The Supreme Court raised the bar for branded pharmaceutical companies seeking to sue over competitor’s generic versions of their drugs marketed using what’s called a skinny label.
The justices unanimously concluded that a district court judge was right to dismiss Amarin Pharma Inc.'s infringement suit over claims Hikma Pharmaceuticals USA Inc. was encouraging doctors to prescribe its generic version of Amarin’s Vascepa heart health drug for a still-patented treatment method.
Drugmakers frequently obtain patents not just on chemical compounds they discover for novel drugs but separately for methods of using such drugs to treat various medical conditions.
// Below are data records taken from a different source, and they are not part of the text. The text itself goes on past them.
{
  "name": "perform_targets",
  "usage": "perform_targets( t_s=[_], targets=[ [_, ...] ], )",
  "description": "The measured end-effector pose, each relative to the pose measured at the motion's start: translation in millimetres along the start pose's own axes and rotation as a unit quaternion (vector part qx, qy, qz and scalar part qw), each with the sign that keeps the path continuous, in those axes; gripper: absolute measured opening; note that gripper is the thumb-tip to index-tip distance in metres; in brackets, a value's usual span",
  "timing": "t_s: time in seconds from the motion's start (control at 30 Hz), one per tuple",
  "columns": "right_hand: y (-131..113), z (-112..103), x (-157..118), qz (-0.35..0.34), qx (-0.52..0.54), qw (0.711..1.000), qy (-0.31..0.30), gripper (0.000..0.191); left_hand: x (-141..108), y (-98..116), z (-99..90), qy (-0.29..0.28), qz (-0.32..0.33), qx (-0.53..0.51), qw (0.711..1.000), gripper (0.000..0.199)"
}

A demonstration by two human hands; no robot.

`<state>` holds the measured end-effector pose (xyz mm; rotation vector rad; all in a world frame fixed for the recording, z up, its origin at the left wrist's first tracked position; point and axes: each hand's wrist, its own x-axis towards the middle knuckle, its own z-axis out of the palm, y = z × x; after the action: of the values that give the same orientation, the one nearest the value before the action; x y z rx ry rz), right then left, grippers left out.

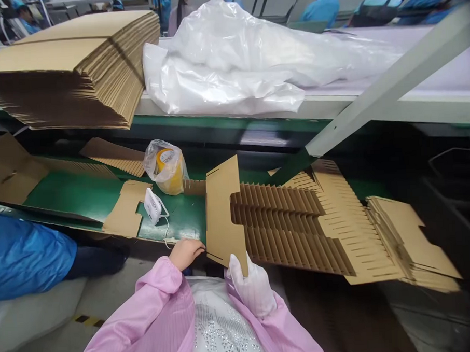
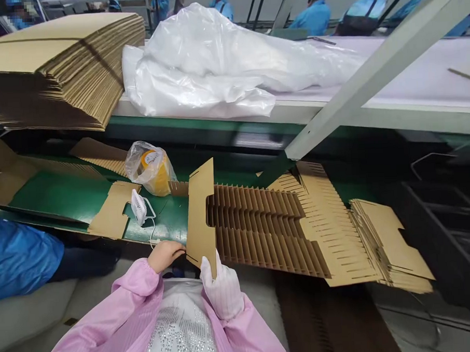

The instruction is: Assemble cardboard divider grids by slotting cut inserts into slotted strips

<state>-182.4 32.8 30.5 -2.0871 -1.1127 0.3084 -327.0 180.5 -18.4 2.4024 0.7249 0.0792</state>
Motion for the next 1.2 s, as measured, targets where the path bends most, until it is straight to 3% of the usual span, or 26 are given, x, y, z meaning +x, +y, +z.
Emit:
perform_targets(
  t_s=[0.13, 0.43, 0.6, 0.77, 0.97, 1.2],
  targets=[
    [2, 22, -5, -0.048, -0.072, 0.996, 0.008, 0.051, -2, -5, 4.0, -0.002, -0.004, -0.003, 1.000, 0.016],
    [-18, 49, 1, -0.060, -0.155, 0.986, 0.004, 0.056, -2, -9, 2.1, -0.025, 0.009, -0.006, 1.000, 0.013],
    [-22, 59, 2, -0.084, -0.275, 0.957, 0.033, 0.054, -1, -9, 1.5, -0.038, 0.012, 0.004, 0.999, 0.015],
    [-6, 66, -5, -0.166, -0.339, 0.925, 0.034, 0.046, -2, -10, 2.4, -0.042, 0.009, -0.002, 0.999, 0.014],
    [5, 75, -6, -0.135, -0.342, 0.929, 0.033, 0.060, -2, -11, 2.7, -0.044, 0.007, -0.007, 0.999, 0.014],
    [0, 76, 0, -0.151, -0.380, 0.912, 0.017, 0.056, -1, -13, -2.1, -0.046, 0.009, -0.020, 0.999, 0.013]
  ],
)
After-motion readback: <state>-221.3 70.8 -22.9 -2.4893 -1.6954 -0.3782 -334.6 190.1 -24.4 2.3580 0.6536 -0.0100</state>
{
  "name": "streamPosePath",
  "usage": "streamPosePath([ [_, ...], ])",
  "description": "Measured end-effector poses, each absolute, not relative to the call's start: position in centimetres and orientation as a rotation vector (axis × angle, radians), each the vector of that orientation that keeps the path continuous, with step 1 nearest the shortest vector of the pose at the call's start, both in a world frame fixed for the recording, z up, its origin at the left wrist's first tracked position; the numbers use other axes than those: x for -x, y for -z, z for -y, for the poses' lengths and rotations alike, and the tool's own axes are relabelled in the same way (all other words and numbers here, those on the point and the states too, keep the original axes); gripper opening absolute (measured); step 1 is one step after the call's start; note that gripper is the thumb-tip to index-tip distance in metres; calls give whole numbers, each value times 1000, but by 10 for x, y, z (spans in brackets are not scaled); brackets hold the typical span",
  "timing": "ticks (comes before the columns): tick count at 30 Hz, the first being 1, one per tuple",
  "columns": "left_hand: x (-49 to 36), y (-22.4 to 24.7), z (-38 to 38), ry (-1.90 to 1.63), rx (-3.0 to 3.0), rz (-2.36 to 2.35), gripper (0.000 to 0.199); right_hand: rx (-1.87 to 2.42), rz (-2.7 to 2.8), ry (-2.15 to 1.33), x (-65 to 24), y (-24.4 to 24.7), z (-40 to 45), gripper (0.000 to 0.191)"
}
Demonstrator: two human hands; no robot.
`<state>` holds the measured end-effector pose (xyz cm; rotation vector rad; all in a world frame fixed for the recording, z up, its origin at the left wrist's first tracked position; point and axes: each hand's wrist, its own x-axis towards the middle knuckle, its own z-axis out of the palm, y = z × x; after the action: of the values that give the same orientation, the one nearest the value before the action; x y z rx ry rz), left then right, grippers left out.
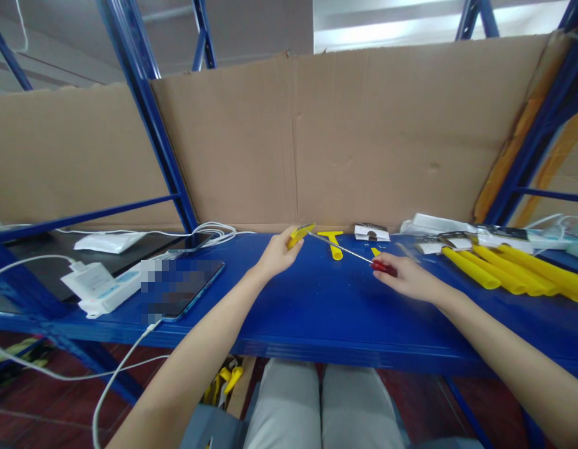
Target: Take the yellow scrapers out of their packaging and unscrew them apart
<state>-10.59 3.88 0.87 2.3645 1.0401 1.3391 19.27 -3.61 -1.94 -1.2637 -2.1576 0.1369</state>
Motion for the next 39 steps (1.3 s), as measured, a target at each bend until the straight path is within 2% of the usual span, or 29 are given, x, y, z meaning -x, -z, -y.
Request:
streamPosePath([
  [16, 109, -10, -38, -1300, -2416, -1049, 37, 1211, 2109, -131, -193, 19, 36, 26],
  [24, 109, -6, -43, -1365, -2390, -1008, 35, 1272, 2184, -366, -189, 15, 39, 42],
  [30, 109, -7, -42, -1352, -2396, -1002, 34, 1288, 2088, -418, -187, 20, 39, 34],
  [35, 108, -10, -38, -1304, -2399, -1038, 36, 1252, 2069, -230, -186, 24, 36, 28],
  [39, 108, -10, -40, -1312, -2394, -1073, 36, 1295, 2144, -290, -187, 22, 36, 28],
])
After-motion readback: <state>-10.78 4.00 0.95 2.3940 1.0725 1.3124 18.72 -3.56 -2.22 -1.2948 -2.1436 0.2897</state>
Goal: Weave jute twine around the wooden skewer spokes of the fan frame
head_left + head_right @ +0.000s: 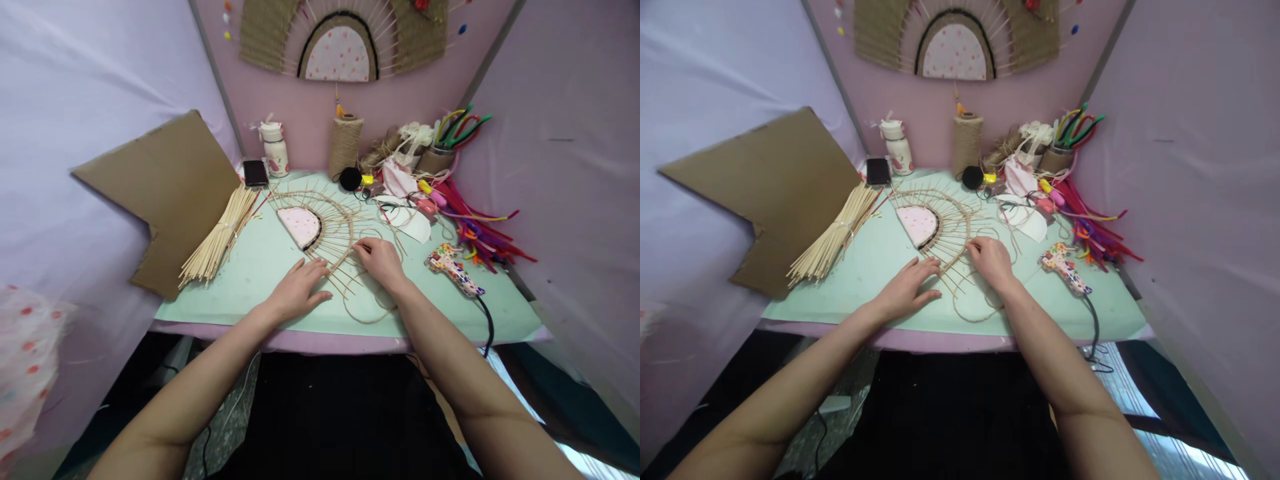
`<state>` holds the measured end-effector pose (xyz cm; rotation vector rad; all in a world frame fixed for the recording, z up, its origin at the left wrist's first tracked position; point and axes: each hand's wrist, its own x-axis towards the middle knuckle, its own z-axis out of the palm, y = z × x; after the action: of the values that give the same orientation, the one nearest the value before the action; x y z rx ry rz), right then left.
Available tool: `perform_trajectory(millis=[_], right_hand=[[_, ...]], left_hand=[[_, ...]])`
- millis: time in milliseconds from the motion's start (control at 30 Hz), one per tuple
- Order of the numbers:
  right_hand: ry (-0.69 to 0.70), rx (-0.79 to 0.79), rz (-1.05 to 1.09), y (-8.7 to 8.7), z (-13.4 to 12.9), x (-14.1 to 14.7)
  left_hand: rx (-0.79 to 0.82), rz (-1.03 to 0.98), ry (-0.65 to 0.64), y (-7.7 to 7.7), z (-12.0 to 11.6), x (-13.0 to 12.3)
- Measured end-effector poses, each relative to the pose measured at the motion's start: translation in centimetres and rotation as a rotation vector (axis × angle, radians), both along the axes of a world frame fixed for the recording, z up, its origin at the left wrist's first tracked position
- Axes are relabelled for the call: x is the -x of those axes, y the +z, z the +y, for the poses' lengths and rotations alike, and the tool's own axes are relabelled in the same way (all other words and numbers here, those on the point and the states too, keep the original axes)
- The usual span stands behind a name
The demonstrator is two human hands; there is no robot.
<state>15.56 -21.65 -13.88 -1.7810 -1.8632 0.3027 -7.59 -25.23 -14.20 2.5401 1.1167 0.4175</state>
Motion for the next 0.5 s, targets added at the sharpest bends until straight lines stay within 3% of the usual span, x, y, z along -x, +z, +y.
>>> perform_trajectory(millis=[500], right_hand=[[0.016, 0.0, 0.02, -0.25, 0.02, -0.3]], left_hand=[[0.015, 0.017, -0.022, 0.34, -0.07, 0.04]])
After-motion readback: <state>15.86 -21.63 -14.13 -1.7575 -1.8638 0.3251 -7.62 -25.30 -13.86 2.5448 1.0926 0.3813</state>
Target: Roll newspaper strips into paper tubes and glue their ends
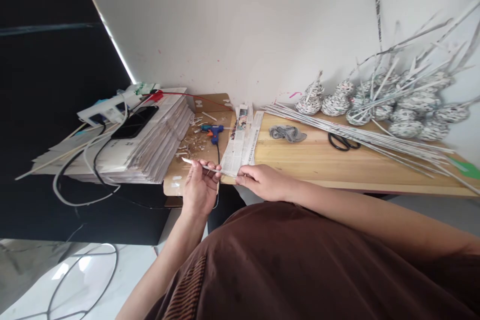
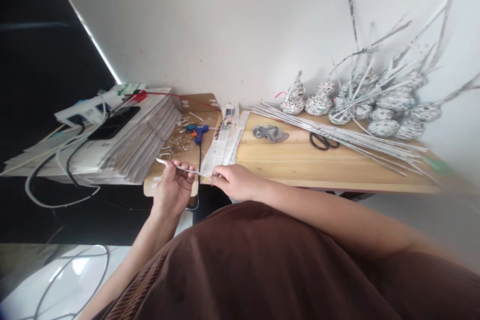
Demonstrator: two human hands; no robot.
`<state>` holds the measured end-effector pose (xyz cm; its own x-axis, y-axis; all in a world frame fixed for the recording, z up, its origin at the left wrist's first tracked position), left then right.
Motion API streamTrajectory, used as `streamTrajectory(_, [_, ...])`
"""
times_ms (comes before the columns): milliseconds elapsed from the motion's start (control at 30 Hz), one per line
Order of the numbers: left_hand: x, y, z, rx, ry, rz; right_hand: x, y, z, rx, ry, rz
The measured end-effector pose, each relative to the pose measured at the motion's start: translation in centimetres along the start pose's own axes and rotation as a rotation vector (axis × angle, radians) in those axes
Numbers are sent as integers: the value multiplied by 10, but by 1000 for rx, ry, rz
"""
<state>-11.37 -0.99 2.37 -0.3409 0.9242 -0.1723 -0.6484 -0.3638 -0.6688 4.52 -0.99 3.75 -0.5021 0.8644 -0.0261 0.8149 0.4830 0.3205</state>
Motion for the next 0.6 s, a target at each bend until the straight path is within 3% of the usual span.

When some uses are covered by active patents while others aren’t, generics can get government approval of a “skinny label” that carves out the patented uses.
Thursday’s ruling ramps up the evidence branded drugmakers need to sue when they think the generic label in combination with a generic company’s marketing statements or other communications cross a line into actively inducing patent infringement.
Amarin said Hikma had encouraged doctors to prescribe its generic for reducing cardiovascular risk—a still-patented use. The company pointed to language Hikma used in a part of its label that described potential side effects; Hikma’s failure to affirmatively warn against prescribing for the still-patented uses of the drug in its label and in press releases; statements to potential investors; and references in Hikma press releases that described its product as “generic Vascepa” or the “generic equivalent of Vascepa.”
“Our case law leaves generic manufacturers more breathing room than that,” wrote Justice Ketanji Brown Jackson for a unanimous court.
Amarin sued Hikma in 2020 in the US District Court for the District of Delaware shortly after Hikma began marketing a generic version of Vascepa with a skinny label, approved by the US Food and Drug Administration, that described using the drug—a fish oil derivative—to treat severe hypertriglyceridemia. The label carves out mentions of using the drug to treat cardiovascular risk.
The US Court of Appeals for the Federal Circuit reversed the district judge’s dismissal, but Jackson said the appeals court had applied the wrong test for evaluating induced infringement.
“The central question is whether Amarin plausibly alleged that Hikma actively encouraged infringing uses, not merely whether doctors could plausibly read the alleged statements as instructions to infringe,” Jackson wrote.
Winston & Strawn represents Hikma. Amarin is represented by Perkins Coie.
The case is Hikma Pharm. USA Inc. v. Amarin Pharma Inc., U.S., 24-889, reversed 6/4/26.